At some point in everyone’s life, there comes a time we are faced with the reality of death. With this notion of an inevitable end to life in general, we simultaneously learn about our own mortality.
It’s a personal matter if someone is prone to giving this much thought, or to avoid it at all costs. I personally have been thinking about death all my life. Sparked by curiosity rather than morbidity, the subject has always intrigued me. And bit by bit, throughout the years, as time left clues in the shape of experiences along the way, I started piecing together what it means to me. I started to see how death gives meaning to life.
The first time I was faced with my own mortality was when I was 7 years old. My grandmother had passed away. I remember asking my mom what that meant, where she went. My mother replied, “Well, we all die – we all go to God. Your grandmother is in heaven now.”
With those simple words she had suddenly made me aware of the fact that I too, would some day come to die. And that there was something waiting for me there, a whole other world after death.
“Death will come. It is here, it is now. And it is okay.”
My father was Jewish and my mother Catholic. Although both of them were non-practicing, they did decide to raise me Catholic. I was baptized as a little baby, did my first communion and went to bible study once a week, until I was around 11 and rather played with my friends than sit inside a dull church room making coloring pages of the crucifixion.
Church might have been my first symbolic introduction to death. The stories of Jesus Christ – his birth, his death, his resurrection – as well as the deaths of many other biblical figures, both fascinated and haunted me. The depictions of these events that were painted on the church walls and in the stained glass windows, as well as the huge imposing space of the church building itself and the smell of incense and ancient worship, were all overwhelmingly impressive to little me. And a bit scary too, at times. Although I could not quite grasp the meaning of it yet, I knew death was intense and important.
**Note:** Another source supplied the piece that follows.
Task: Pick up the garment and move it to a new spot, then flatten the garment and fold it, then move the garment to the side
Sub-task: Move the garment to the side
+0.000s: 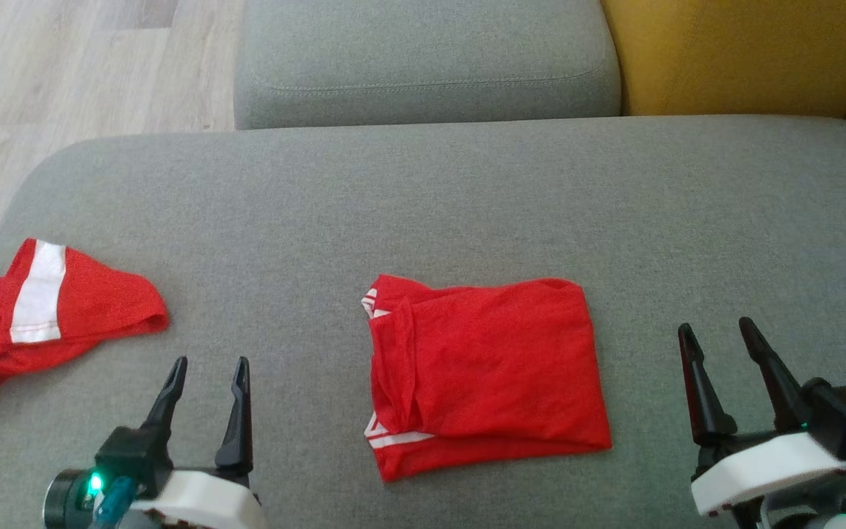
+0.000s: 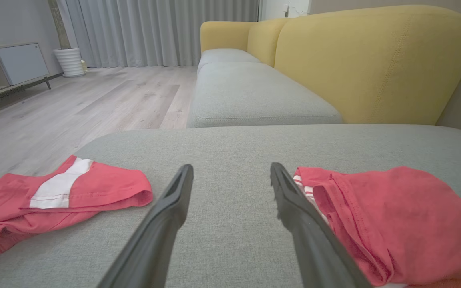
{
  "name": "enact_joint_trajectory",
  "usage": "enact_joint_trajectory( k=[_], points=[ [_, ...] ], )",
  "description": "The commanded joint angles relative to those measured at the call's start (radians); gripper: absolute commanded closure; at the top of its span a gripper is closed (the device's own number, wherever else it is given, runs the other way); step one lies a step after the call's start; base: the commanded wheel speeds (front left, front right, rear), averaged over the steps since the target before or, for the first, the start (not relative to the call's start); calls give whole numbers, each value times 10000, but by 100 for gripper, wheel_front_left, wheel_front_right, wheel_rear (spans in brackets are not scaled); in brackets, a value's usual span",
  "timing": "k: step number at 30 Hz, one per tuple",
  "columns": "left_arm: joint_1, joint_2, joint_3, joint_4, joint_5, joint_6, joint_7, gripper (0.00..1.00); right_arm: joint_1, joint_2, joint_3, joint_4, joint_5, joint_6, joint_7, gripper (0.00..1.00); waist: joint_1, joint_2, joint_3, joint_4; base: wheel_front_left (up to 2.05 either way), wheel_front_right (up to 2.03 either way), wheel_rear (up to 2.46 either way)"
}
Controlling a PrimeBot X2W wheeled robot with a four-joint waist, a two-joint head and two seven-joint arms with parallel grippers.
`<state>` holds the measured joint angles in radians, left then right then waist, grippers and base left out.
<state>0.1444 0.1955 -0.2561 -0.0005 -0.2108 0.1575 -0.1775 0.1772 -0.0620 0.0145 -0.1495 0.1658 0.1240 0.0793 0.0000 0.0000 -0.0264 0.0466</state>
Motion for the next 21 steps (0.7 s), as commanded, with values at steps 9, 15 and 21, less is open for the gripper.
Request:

So according to my mom, grandma was in heaven. She was somewhere up there, hanging out with God. That seemed like an alright scenario to me. But I missed her. I wondered how she was doing. What it was like over there.
I decided to try and reach out to her and started writing her little notes. They would say things like, “Dear grandma, how are you? We had a performance at school today and I played the part of a cat. It was very exciting. I miss you. Kisses, Claudia.” I would fold the piece of paper up into a tiny square and place it inside an envelope that hung on my bedroom wall. The envelope said ‘Letters to Grandma‘.
For a couple of weeks I kept inserting notes into the envelope. As time passed, I noticed two remarkable things.
Firstly, the number of notes inside the envelope kept growing as I wrote more. Which is totally logical of course, but to me it seemed very strange at the time. Why was grandma not taking them out? Was she not reading them? I thought this envelope was my magical gateway to heaven, a means of communicating between two worlds. A paper portal. But as the notes remained untouched, I began doubting its effectiveness.
The second thing I discovered was even more disappointing. She never wrote back.
Eventually, I took the envelope off the wall and threw it away. Somehow what I tried to do had not worked out. Death was a concept and a place I could not reach nor fathom.
“I slowly started to understand how our bodies are these amazingly complicated machines that can, and eventually will, some day stop functioning.”
Not long after this, my grandfather passed away. I remember being very aware of the contrast of seeing him alive for the last time, and saying a final goodbye to his corpse at the funeral. Beyond my sadness, it made sense to me that death was the end of life after you lived to be old. It was what eventually happened to all grandparents.
Around this time my father started getting health issues. He had a cardiac arrest when I was 11, during which I literally watched him die. He was resuscitated in time, but this event resulted in a series of serious conditions, although he did thankfully manage to live for another decade and a half. By going through this with him, I slowly started to understand how our bodies are these amazingly complicated and sometimes unpredictable machines that can, and eventually will, some day stop functioning.
And although we all hope to live to be old, and postpone worrying about death until then, we don’t always have such luck. Better yet, I believe worrying about death can be transformed into getting a healthy relationship with it. We can change it from giving us a sense of impending doom, to trying to understand it as best as we can and giving it its rightful place, right here in our very lives.
My grandmother might not have answered my notes, but I do feel she is alright. I do not conform myself to any specific religion, but I have learned from them and shaped my own beliefs. Death is a natural part of life. If we become aware of it and embrace it, it can inspire us to live a beautiful and meaningful life, regardless of how old we are and when our final moment will come. It will come. It is here, it is now. And it is okay.